Ben tam kabul edecekken Hanbin atıldı.
"Olmaz programın çok dolu B."
"Yer aç o zaman."
İlk defa bu kadar keskin konuşuyordum.
Yon, "Sizinle gelmemi ister misiniz ?"
"Gerek yok Yon. Arabanın anahtarını vermen yeterli."
"Efendim bu kolla araba kullanmamalısınız. Size şöför gönderebilirim."
"Aslında iyi olur. Bir saate kapıda olsun."
Ceketimi omuzlarıma almama yardım ettikten sonra az ilerideki Sehun'un yanına gittim.
Korkuyordum. Her geçen saniyeden korkuyordum. Neler olabileceğini kestiremiyordum.
Beni kaçırıcak mıydı?
Beni öldürücek miydi?
Benden ne istiyordu ki?
Yoksa sıradan bir sapık hayran mıydı?
"Geldik!"  Bi anda konuşmasıyla yerimden sıçradım.
"Ah evet."
"Fazla gerginsin. Olma. Seni germek istemiyorum."
"En son karşılaşmamızdan sonra bence biraz normal hı?"
"Özür dilerim."

"Hesabı bana kitleyeceğin için mi çift kaşarlı söyledin."
Güldüğümde o da kıkırdadı.
"Hayır hesabı ben ödeyeceğim en pahalı şaraptan alabilirsiniz."
Tekrar güldüm. Aslında bakılırsa ve geçmişimiz unutulursa kafa dengi biriydi.
Kesin benden büyüktür.
Yüzüne daha dikkatli baktım.
Ah kesinlikle benden büyük.
Ve yakışıklı. Kesinlikle benden daha iyi.
"Hayır sizden küçüğüm."
Ha?!
"Hı?"
"O kadar dikkatli bakmanızdan anlaşılıyor. Ve genelde sürekli karşılaştığım bir şey olduğu için %80'lik şansımı kullanarak yaşımı düşündüğünüzü varsaydım."
"Doğru bir varsayım."
"12 nisan 1994 doğumluyum."
"Vay canına hyungunum."
"Evet hyung."
"Ah hayır hoşuma gitmiyor yaşlı hissediyorum B de."
"Size bir şey sorabilir miyim?"
"Lütfen şu sizli bizliyi kaldırıp sen ben olsak?"
"Peki.
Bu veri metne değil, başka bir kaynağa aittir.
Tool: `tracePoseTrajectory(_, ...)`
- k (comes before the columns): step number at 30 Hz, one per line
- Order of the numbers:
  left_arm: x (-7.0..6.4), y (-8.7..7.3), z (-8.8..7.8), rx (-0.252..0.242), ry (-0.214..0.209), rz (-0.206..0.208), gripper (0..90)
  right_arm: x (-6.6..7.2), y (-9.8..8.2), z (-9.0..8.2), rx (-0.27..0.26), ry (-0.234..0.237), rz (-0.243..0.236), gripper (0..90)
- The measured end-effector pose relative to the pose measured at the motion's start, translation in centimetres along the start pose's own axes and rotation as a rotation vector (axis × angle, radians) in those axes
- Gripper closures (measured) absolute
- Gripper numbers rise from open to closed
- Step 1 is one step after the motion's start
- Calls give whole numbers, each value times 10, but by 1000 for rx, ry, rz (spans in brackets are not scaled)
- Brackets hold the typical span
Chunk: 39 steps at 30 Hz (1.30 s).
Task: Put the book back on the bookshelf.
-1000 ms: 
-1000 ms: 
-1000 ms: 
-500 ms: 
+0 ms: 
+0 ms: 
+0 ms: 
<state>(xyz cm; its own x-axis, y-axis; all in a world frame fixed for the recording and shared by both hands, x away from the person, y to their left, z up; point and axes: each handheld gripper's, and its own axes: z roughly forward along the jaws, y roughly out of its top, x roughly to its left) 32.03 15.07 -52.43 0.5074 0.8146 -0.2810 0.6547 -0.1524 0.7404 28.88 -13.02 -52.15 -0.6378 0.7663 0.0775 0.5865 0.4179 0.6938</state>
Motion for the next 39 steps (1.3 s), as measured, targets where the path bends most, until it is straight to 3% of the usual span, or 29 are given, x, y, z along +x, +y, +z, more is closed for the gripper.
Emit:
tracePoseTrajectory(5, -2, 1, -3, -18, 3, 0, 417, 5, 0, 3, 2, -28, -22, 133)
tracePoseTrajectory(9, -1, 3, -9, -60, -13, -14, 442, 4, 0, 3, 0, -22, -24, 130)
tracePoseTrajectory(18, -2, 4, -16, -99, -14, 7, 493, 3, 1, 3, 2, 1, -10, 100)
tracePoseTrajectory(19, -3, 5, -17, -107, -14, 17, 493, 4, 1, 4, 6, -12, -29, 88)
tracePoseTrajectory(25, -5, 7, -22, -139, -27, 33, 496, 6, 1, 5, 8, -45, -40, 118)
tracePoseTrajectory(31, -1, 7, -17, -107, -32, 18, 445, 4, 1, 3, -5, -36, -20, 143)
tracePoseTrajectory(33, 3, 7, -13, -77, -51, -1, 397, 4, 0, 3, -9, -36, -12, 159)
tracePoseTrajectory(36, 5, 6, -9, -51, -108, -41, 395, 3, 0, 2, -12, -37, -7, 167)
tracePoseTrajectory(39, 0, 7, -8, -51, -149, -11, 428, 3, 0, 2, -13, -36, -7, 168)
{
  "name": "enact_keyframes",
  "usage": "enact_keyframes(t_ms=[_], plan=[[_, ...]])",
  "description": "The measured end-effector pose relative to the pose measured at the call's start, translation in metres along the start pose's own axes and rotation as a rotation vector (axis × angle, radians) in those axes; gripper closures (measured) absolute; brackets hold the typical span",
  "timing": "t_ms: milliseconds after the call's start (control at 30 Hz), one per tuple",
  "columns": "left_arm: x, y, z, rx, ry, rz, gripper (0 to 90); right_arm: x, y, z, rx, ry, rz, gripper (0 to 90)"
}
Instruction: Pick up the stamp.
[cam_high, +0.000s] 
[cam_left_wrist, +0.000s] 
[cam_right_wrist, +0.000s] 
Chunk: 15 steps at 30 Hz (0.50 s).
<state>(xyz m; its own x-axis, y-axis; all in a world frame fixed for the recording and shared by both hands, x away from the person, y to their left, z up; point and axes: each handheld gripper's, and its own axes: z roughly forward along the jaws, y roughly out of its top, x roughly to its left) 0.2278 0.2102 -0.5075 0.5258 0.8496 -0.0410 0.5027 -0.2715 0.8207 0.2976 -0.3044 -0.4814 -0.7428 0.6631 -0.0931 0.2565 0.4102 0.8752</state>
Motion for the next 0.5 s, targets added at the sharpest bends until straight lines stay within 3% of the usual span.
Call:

Sana bir şey sorucaktım."
"Elbette."
"Gerçek adını  neden açıklamıyorsun?"
"Öyle olması gerekiyor."
"Peki. Evde tek mi yaşıyorsun?"
"Evet."
"Ailen nerede ?"
"Yanımda değil."
Tostumla ilgilenirken cevabıma güldü ve önüne döndü.

"Ciddi misin?"
Kaşlarımı kaldırıp dolu ve etrafı kırıntı olmuş ağızımla ona döndüm. Elindeki mendille ağızımın kenarını sildi.
"Sen de önce tostun etrafını yiyorsun."
Güldüm. Cidden buna mı dikkat etmişti.
"Tuhafsın. Buna dikkat edecek kadar tuhaf."
"Ben gerçekten ilk imza günümüzde sana unutamıcağın bir şey yaşattığım için özür dilerim."
"Bir kere daha özür dilersen gidicem."
Güldü.
"Ah hayır lütfen."

"Kitabın baş karakteri gerçek hayatta kim?"
"Bir arkadaşım. İsminin gizli tutulmasını istediği için böyle."
"Yalan söylüyorsun."
Ha?
"Hı?"
"Hadi ama psikoloji okudum. İnsan psikolojisine tam olarak hakim olmasam da yalan söylediğini anlamak çok kolay. İnsanlar yalan söylerken ya başka tarafa bakar, ya bir şeyle ilgilenirler ya da iki konuşmacı arasına farkında olmadan nesne sokar. Şimdi meyve suyuyla oynamayı bırakıp doğruyu söyler misin?"
"Süre dolmuş. Ben gidiyorum."
Ceketimi alıp ayaklandığımda arkamdan kalktı.
"Ben bırakabilirdim."
"Gerek yok." Arkamı döndüm, giderken bileğimden tutup beni durdurdu.
"Sana ulaşabileceğim bir numara veya herhangi bir şey var mı?"
"İnternetten şirketin numarasını bulabilirsin."
"Ben sana ulaşmak istiyorum."
Israrla çalan telefon zilini susturmak için açarken sessizce Sehun'a son bir cümle söyledim ve o kafeden çıktım.
"Ben seni bulurum."

1 ay sonra

"Bu gece bende kal B."
"Olmaz. Gitmem gerekiyor sevgilim."
"Seni çok özledim. Şu imza günlerini Kore'de de yapabilirsin."
"Diğer ülkelerdeki hayranlarımıda düşünmem gerekiyor."
"Lütfen. Lütfen bir gececik. Kokunu özledim."
"Sehun sarhoşsun. Git yat."
"Birlikte yatsak olmaz mı?"
"Eve gitmem gerekiyor."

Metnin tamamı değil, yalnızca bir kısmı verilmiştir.